The Bureau of Planning and Sustainability (BPS) and Portland Bureau of Transportation (PBOT) are collaborating with community members to assess land use and transportation issues for Brentwood-Darlington and portions of the Lents, Ardenwald-Johnson Creek, Mt Scott-Arleta, and Woodstock neighborhoods. This new planning effort is called the Lower Southeast Rising Area Plan.
The bureaus recognize the historic lack of infrastructure investment in this area of East Portland. So they are seeking community input to guide healthy community development for the area, which has many unimproved roads, sidewalk gaps, limited street networks, poor transit service, and few neighborhood commercial amenities.
A new Lower Southeast Rising Area Plan will identify ways to improve amenities and accessibility within these neighborhoods, so residents can meet more of their recreational and commercial close to their homes without a car. It will also develop recommendations to better connect these neighborhoods to the rest of Portland by improving transit and bicycle routes.
City staff are working with a local Project Advisory Committee, a Technical Advisory Committee, community-based organizations, neighborhood associations, and neighbors for input and engagement to guide the plan’s recommendations with an emphasis on anti-displacement and affordable housing strategies.
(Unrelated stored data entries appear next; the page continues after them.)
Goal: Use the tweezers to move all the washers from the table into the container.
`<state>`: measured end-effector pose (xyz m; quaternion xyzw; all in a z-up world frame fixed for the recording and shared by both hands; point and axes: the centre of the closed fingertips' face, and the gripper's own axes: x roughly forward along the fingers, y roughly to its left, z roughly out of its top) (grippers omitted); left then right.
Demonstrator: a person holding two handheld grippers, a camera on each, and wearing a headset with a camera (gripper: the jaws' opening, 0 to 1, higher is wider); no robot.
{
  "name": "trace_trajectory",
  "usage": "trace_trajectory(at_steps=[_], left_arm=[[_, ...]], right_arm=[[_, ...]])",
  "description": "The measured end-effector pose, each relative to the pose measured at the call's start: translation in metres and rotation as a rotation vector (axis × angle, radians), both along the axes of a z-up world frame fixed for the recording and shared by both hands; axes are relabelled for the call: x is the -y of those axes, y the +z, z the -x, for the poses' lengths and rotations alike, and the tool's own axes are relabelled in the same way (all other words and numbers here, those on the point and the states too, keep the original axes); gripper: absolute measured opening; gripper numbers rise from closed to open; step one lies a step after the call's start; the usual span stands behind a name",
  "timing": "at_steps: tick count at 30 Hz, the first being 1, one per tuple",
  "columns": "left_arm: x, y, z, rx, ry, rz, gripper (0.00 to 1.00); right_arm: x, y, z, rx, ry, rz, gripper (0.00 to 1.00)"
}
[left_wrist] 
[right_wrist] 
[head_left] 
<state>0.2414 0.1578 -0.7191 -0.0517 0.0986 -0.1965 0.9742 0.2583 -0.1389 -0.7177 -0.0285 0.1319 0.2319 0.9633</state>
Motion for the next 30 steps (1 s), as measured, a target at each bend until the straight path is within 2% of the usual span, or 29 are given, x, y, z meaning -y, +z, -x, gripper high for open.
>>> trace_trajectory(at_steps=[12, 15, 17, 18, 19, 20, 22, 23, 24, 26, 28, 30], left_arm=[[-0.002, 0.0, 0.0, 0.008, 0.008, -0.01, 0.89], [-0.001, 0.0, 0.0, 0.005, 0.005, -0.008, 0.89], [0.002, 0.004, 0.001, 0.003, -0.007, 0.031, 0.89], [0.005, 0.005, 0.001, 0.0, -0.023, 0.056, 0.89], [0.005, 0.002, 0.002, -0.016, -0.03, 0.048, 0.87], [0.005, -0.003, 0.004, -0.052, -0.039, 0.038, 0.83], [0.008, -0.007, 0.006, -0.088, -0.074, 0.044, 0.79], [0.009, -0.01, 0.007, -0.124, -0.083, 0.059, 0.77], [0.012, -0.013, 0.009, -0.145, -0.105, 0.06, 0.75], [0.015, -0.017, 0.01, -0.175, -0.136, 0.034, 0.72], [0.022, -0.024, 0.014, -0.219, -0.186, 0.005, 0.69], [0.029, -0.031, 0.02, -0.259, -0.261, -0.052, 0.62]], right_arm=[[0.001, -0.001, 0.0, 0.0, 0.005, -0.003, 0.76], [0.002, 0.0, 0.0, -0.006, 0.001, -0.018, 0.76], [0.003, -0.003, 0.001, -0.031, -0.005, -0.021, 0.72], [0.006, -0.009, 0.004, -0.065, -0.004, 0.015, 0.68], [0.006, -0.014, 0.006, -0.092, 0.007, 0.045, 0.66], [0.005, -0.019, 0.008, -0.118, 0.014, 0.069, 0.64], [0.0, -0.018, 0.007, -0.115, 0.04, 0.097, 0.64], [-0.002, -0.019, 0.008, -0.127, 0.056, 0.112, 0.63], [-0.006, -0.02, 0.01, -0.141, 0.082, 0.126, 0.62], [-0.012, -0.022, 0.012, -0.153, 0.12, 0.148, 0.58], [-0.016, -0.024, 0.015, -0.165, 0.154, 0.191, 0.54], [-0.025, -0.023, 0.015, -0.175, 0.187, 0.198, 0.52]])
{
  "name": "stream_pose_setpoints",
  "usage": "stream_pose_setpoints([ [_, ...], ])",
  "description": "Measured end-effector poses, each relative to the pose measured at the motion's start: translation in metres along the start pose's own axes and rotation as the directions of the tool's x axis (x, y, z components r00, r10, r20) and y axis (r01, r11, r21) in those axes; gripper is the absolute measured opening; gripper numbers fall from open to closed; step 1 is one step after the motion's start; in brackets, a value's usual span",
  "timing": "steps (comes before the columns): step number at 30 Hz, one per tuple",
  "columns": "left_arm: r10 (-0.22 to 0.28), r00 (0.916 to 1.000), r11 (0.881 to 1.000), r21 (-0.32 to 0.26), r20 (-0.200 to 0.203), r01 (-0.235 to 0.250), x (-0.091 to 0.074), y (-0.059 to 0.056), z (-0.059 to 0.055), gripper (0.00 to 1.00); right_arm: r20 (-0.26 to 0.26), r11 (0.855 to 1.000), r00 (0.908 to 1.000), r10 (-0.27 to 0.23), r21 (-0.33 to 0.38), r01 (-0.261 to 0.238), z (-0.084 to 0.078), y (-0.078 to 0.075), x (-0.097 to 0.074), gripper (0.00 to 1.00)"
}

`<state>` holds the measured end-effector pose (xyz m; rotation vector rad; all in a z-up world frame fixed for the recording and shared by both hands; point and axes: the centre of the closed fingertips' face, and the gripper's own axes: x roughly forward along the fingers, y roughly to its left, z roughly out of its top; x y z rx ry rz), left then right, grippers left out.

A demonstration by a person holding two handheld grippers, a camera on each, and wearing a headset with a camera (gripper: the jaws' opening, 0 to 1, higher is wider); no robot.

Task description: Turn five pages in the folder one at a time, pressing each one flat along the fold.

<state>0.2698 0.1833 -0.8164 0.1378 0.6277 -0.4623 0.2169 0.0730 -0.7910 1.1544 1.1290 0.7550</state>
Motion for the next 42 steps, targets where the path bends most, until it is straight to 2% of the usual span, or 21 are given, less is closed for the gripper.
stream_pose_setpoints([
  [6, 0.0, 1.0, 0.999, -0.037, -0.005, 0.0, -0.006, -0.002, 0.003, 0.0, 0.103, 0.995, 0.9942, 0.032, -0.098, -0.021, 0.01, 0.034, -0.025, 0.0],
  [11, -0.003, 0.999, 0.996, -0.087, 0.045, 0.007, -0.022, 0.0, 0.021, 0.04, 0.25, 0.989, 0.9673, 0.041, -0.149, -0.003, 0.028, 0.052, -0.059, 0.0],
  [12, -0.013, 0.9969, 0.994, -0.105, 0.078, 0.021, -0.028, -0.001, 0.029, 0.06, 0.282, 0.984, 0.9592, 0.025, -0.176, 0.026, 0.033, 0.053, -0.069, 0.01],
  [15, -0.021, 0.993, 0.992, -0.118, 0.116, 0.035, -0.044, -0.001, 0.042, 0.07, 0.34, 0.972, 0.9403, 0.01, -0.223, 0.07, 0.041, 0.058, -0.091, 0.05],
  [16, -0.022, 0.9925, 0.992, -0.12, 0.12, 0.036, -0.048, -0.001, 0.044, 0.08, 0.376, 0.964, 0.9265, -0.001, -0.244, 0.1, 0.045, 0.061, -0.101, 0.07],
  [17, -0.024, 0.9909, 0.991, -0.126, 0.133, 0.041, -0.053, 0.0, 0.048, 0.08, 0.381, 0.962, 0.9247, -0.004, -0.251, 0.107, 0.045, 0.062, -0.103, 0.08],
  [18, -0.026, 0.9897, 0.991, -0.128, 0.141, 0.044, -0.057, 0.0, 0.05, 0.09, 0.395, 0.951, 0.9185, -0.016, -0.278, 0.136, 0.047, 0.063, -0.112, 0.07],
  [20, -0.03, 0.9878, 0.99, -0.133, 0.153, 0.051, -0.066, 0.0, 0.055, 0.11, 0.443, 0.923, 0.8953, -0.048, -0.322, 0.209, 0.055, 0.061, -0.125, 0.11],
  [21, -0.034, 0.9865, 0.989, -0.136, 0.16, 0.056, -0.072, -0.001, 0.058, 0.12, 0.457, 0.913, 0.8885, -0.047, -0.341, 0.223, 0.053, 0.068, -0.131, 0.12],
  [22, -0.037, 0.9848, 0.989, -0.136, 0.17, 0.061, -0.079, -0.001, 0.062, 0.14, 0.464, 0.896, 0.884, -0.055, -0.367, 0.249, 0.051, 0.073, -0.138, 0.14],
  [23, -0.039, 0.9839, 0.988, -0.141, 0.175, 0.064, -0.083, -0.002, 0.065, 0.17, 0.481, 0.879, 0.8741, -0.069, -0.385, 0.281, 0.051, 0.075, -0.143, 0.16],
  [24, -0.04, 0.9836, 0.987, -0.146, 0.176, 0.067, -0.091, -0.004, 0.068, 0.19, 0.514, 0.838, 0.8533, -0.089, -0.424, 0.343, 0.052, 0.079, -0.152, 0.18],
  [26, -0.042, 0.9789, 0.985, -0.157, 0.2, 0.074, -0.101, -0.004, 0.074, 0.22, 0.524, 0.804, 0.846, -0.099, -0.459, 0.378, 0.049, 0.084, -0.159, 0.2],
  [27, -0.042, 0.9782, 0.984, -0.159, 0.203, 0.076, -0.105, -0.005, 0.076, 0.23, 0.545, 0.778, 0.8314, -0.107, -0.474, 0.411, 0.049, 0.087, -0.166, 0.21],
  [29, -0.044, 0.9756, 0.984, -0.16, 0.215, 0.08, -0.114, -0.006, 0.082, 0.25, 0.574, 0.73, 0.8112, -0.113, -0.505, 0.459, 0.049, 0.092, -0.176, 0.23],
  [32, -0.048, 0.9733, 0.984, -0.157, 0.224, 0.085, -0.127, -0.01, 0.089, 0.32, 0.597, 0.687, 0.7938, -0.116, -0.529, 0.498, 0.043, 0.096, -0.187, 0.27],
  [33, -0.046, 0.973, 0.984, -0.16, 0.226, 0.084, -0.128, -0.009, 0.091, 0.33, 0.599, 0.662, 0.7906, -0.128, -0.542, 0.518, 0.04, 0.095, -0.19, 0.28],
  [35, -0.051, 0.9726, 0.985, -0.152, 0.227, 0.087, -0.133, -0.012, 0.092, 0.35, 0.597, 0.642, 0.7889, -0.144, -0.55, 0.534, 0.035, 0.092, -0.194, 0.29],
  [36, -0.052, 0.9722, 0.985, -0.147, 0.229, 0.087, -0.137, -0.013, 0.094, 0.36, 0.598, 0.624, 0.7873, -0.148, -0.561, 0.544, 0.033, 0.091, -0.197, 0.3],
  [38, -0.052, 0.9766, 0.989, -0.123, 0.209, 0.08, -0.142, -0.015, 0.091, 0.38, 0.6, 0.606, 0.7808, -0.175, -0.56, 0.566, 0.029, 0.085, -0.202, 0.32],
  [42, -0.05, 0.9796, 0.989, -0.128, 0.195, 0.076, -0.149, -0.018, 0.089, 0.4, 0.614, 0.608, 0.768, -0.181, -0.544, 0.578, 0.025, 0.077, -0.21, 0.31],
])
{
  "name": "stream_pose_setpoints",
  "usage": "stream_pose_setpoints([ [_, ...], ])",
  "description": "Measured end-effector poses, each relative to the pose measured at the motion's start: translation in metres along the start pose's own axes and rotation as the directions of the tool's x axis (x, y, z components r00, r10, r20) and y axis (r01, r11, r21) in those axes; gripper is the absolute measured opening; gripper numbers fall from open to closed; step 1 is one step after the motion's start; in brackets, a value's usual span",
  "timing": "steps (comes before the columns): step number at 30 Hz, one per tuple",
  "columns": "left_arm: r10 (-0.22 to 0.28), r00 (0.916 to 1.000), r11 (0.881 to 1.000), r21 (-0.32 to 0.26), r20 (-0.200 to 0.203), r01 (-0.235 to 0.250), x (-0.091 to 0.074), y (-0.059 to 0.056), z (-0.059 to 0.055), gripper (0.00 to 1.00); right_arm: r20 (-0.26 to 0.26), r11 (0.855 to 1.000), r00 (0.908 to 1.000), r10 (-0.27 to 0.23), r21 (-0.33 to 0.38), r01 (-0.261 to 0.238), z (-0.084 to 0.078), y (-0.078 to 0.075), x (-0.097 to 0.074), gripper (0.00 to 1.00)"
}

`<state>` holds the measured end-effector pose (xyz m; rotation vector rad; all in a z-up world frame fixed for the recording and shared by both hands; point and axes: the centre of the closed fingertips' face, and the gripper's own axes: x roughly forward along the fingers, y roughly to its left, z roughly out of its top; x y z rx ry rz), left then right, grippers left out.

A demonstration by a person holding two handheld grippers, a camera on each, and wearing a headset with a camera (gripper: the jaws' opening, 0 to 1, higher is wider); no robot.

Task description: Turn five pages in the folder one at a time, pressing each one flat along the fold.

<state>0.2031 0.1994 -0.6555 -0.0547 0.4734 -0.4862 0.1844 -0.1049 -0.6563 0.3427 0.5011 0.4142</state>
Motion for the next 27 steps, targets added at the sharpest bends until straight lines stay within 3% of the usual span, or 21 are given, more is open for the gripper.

The project was launched in January 2021 and a final plan is expected to go before City Council in early 2023.
Want to learn more and get involved?
- Read the Existing Conditions Atlas and the Commercial Real Estate and Retail Market Analysis Report found on the project documents page.
- Sign up for future updates via the Lower Southeast Rising email list.
- Visit the project homepage for more information and updates.
About the project
The Lower Southeast Rising Area Plan is made possible by grant funding from the Oregon Department of Land Conservation and Land Development (DLCD) and the Oregon Department of Transportation’s (ODOT) Transportation and Growth Management (TGM) Program. The grant is intended to bring the focus areas of the project into alignment with Portland’s Transportation System Plan (TSP). This will include land use and zoning recommendations “to create vibrant, livable places in which people can walk, bike, take transit, or drive where they want to go” and “to reduce traffic congestion, improve air quality, improve safety, increase multi-modal transportation opportunities, and improve livability and economic vitality for City residents” (Ordinance No. 189519, passed by Portland City Council May 29, 2019). Improved bus and sidewalk connectivity recommendations as well as potential land use changes will link affordable housing, economic development, and access to green spaces.
Later this summer, PBOT and BPS will conduct an analysis of community needs that will be available to community members via online reports and interactive surveys, through neighborhood canvassing, and at participating community events.